Orateur :Jean-François CHATEIL 

Objectifs
Connaître les différentes étapes embryologiques expliquant les malformations rencontrées
Revoir les circonstances cliniques, selon l’âge, amenant au diagnostic de malformation du rachis et/ou de la moelle
Intégrer les modalités d'imagerie en les adaptant aux circonstances précédentes.
Connaître la définition et la sémiologie des principales malformations rencontrées

Messages à retenir
La pratique du dépistage anténatal a modifié la présentation des ces malformations.
Les radiographies simples constituent toujours la première approche, mais l’imagerie de coupe est souvent nécessaire en complément.
L’échographie du rachis et du contenu intra-canalaire est performante en période néonatale.
La tomodensitométrie avec reconstructions 3D et vues volumiques aide à comprendre les malformations osseuses.
L’IRM est indispensable pour l’analyse des malformations intra-canalaires.

Résumé
Les malformations du rachis et de la moelle résultent de la perturbation de l’embryogenèse et de l’organogenèse.
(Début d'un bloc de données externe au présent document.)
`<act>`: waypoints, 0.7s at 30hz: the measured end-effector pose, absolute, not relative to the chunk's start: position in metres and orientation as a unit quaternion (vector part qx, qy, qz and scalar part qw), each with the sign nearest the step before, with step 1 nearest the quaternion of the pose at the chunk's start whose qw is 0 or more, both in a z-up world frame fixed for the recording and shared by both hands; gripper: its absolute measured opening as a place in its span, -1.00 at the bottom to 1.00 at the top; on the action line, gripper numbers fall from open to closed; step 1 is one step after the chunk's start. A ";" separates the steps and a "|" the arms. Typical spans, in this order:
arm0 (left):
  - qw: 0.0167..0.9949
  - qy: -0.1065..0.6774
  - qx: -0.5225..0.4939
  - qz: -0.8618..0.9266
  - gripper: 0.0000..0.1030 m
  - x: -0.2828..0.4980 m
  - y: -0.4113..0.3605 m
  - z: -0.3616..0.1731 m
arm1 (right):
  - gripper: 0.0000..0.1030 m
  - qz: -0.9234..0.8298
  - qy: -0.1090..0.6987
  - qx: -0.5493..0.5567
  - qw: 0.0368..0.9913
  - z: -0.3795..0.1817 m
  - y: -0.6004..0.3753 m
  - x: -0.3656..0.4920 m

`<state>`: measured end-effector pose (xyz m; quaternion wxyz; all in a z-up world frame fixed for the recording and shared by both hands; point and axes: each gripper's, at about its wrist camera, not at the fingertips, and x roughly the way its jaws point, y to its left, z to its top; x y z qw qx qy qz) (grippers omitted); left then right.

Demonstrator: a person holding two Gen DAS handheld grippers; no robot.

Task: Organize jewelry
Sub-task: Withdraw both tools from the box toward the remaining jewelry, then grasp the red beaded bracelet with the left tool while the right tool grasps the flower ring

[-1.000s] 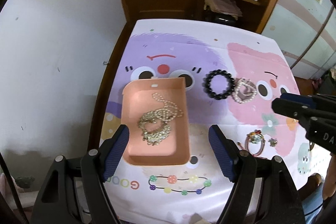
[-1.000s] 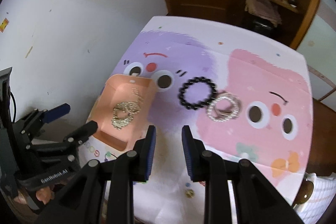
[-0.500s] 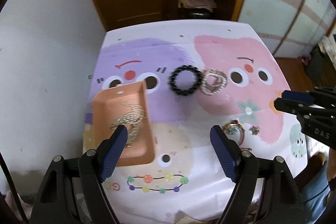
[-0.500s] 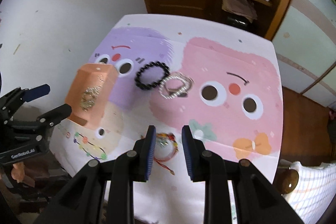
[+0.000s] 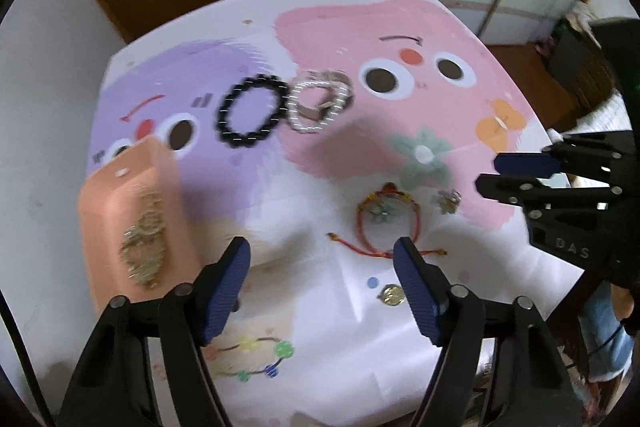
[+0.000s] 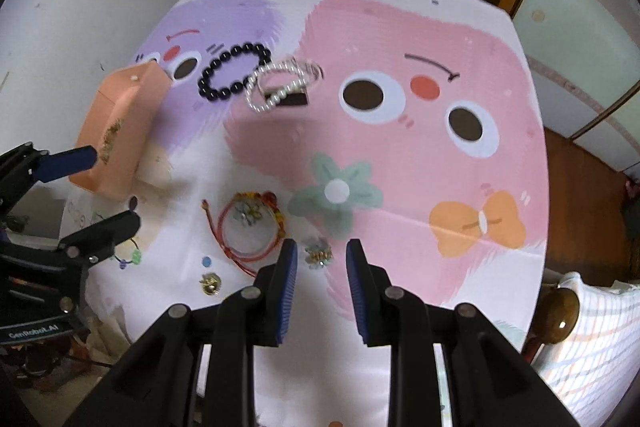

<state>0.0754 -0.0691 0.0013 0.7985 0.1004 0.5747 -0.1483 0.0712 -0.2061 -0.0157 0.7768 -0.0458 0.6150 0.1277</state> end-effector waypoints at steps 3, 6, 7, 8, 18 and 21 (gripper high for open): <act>0.801 0.554 0.129 -0.184 0.39 0.069 -0.080 -0.010 | -0.51 0.136 0.619 -0.041 0.773 -0.028 -0.208 0.068; 0.802 0.534 0.165 -0.212 0.29 0.060 -0.091 -0.021 | -0.51 0.145 0.620 -0.037 0.770 -0.040 -0.208 0.064; 0.800 0.530 0.172 -0.222 0.22 0.058 -0.095 -0.025 | -0.51 0.146 0.620 -0.037 0.770 -0.043 -0.208 0.063; 0.797 0.530 0.177 -0.229 0.11 0.058 -0.098 -0.029 | -0.51 0.148 0.619 -0.039 0.770 -0.048 -0.208 0.061; 0.776 0.554 0.160 -0.257 -0.29 0.076 -0.109 -0.052 | -0.51 0.154 0.621 -0.060 0.766 -0.075 -0.197 0.063; 0.772 0.556 0.162 -0.263 -0.34 0.077 -0.112 -0.055 | -0.54 0.153 0.615 -0.061 0.771 -0.074 -0.196 0.065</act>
Les dysraphismes correspondent à l’absence totale ou partielle de fermeture des structures mésenchymateuses, osseuses ou neurales constituant l’axe spinal. Les malformations osseuses peuvent être isolées.
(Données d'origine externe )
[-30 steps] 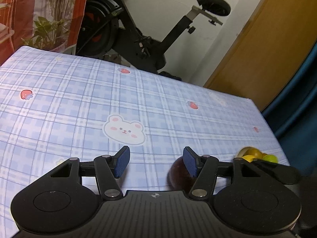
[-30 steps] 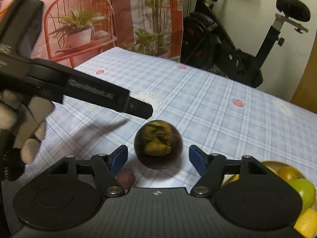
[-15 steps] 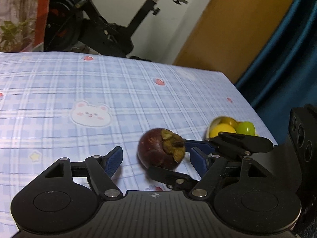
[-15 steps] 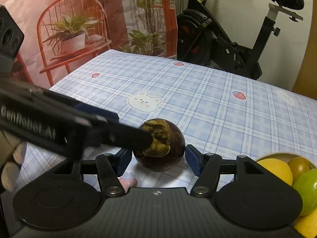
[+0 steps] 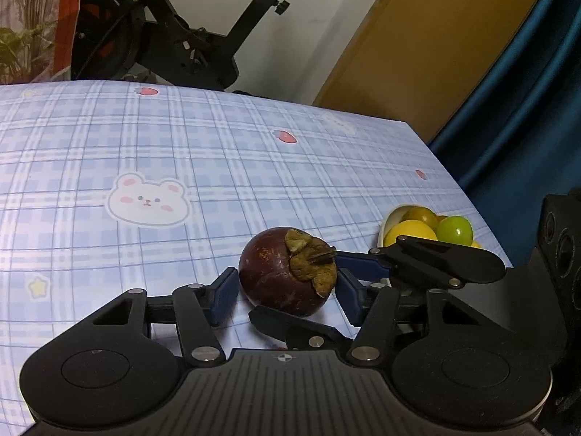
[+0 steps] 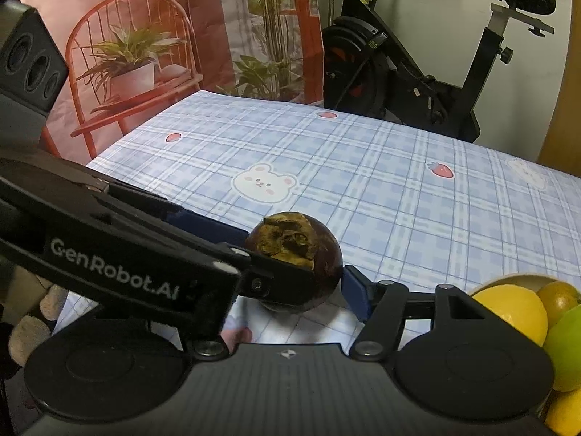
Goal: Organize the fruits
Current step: 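Carry the mangosteen between both tools onto the plate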
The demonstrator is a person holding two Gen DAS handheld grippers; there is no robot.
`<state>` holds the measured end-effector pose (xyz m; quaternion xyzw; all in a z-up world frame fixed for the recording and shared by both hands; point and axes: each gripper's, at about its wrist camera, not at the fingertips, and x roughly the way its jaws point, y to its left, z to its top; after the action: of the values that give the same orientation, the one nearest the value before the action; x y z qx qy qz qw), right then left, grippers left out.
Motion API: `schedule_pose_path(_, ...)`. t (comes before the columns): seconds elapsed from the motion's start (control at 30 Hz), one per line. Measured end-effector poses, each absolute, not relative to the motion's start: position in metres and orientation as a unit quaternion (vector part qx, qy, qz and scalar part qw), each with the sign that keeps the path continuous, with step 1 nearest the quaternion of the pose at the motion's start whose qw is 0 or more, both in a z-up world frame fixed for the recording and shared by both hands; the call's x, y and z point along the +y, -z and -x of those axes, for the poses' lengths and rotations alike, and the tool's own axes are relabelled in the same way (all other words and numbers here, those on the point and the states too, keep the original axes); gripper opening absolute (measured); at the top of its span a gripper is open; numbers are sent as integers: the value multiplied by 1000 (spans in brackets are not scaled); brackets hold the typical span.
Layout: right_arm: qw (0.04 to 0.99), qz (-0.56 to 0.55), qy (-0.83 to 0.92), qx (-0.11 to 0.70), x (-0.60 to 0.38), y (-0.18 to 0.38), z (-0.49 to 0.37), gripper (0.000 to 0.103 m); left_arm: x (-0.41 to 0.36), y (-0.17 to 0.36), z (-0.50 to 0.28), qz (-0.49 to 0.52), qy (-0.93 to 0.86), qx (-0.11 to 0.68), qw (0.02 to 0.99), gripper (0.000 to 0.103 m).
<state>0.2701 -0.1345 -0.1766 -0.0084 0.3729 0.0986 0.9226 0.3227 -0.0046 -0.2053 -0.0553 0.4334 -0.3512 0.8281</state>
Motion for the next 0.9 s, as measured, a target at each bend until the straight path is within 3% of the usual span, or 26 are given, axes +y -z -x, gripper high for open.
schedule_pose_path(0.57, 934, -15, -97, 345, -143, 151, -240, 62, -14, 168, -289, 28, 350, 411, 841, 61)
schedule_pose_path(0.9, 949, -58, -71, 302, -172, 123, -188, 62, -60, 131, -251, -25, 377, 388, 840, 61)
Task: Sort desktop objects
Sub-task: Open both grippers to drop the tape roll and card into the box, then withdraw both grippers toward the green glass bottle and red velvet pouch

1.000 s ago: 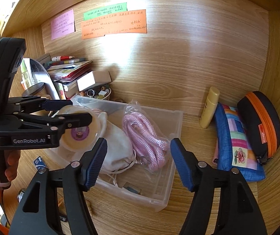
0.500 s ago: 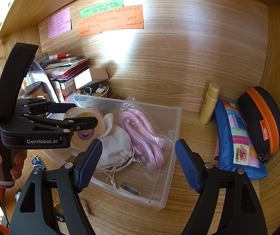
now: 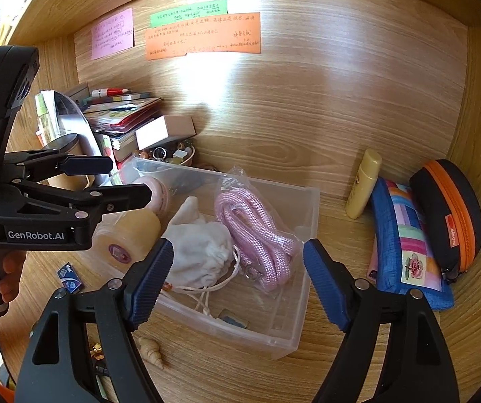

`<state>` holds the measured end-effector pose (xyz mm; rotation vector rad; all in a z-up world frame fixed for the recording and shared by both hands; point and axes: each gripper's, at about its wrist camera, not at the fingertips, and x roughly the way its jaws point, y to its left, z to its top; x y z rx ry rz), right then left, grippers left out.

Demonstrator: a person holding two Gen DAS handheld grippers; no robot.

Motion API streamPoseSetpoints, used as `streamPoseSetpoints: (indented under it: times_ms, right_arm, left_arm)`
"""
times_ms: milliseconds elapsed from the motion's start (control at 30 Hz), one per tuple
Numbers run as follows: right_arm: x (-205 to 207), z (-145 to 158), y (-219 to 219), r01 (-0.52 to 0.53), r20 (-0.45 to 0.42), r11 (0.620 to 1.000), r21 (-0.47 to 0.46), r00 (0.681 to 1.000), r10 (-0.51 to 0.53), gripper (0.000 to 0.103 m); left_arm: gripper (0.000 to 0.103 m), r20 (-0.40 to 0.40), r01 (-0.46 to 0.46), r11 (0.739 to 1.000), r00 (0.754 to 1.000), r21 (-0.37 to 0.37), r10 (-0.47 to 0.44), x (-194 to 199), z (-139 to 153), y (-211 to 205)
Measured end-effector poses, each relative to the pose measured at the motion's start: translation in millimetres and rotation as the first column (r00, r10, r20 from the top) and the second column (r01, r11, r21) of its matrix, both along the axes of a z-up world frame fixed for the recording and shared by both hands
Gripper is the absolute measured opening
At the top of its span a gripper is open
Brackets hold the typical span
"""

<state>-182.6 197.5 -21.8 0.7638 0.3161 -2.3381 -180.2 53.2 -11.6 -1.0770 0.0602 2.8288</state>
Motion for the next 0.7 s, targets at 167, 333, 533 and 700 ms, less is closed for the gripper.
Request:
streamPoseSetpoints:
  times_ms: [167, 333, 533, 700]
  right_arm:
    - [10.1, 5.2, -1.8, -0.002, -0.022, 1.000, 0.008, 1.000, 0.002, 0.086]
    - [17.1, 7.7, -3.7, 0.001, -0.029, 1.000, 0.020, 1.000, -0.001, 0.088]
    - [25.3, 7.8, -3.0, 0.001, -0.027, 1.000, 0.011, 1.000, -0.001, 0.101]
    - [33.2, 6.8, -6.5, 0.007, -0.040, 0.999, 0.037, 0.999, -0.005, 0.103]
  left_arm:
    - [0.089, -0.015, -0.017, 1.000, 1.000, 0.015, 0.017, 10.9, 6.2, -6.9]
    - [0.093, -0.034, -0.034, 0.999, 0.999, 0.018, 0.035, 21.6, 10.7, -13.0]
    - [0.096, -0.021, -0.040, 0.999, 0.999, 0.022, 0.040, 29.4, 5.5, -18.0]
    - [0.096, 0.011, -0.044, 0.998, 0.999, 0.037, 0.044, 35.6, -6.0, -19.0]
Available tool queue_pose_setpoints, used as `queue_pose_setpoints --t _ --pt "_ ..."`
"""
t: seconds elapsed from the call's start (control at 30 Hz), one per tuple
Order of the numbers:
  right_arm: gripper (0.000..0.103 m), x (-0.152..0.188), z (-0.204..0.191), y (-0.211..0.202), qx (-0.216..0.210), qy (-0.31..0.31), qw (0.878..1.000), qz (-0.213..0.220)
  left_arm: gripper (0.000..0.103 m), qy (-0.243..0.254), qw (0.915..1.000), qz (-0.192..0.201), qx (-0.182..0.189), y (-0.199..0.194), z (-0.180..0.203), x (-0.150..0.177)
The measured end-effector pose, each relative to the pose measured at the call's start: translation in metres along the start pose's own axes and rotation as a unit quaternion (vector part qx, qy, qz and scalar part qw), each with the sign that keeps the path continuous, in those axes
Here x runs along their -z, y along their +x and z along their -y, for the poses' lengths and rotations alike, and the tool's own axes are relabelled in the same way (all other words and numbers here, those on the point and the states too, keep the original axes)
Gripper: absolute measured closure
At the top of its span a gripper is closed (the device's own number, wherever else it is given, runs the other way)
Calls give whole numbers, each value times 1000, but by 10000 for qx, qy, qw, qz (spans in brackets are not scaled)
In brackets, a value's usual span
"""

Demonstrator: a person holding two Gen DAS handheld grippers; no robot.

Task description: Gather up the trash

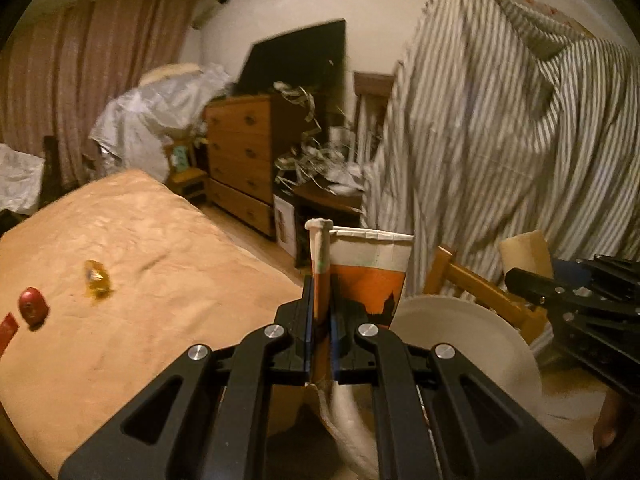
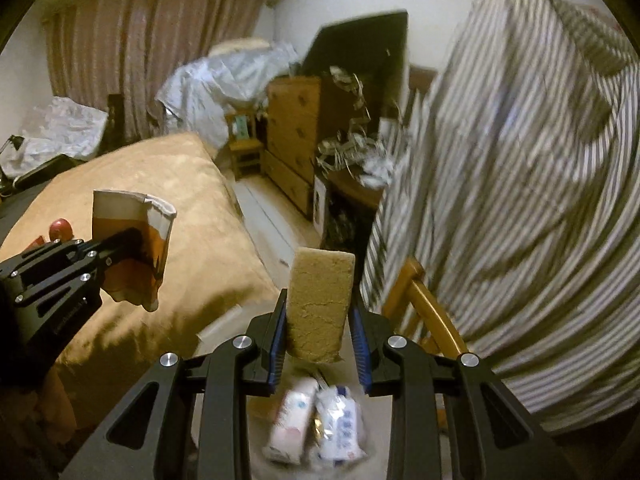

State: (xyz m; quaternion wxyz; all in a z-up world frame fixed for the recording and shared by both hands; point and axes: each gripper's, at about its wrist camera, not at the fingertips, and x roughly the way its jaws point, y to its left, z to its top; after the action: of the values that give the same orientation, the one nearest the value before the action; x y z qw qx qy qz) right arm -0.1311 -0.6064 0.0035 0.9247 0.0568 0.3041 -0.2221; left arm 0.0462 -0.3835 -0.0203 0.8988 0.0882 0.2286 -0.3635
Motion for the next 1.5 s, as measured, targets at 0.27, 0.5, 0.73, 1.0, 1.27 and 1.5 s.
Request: queue_pose_setpoints --t 0.27,0.5,0.73,1.0,1.27,1.5 --pt "73 19 30 49 -115 170 9939 -1081 98 -53 9937 -986 527 51 21 13" --pt "73 38 43 73 -322 360 9883 -1446 98 -26 9858 -1518 720 79 27 32" --pt "66 42 38 76 -404 400 9869 -1513 86 62 9847 -1569 750 81 32 28" --pt "53 45 45 55 -367 641 9894 -1252 25 117 9898 -1310 554 66 28 22" --pt "21 58 23 -69 -110 560 9983 -86 6 251 9971 -488 535 -25 13 19" --pt "7 106 -20 -153 195 388 9966 699 5 273 9989 -189 323 -93 10 49"
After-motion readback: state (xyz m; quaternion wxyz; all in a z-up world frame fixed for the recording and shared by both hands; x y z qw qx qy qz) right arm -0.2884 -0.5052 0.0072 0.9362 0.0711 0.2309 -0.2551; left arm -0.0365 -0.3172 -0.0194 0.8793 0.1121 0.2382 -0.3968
Les circonstances de découverte ont été modifiées par le dépistage anténatal, permettant de découvrir des anomalies du rachis, du contenu intracanalaire, ou anomalies intracrâniennes associées. À la période néonatale, le diagnostic peut être évident cliniquement dans le cadre d’un dysraphisme avec interruption cutanée, situation devenue exceptionnelle compte tenu de l’étape précédente. À cet âge, la mise en évidence d’une malformation rachidienne voire médullaire peut également être suspectée en présence d’anomalies cutanées en regard du rachis, ou lors d’explorations réalisées pour une autre pathologie. Chez l’enfant plus grand, les circonstances de découverte sont variées : présence d’un stigmate cutané au niveau du dos, troubles de la statique vertébrale, voire signes neurologiques (pieds creux, troubles sphinctériens).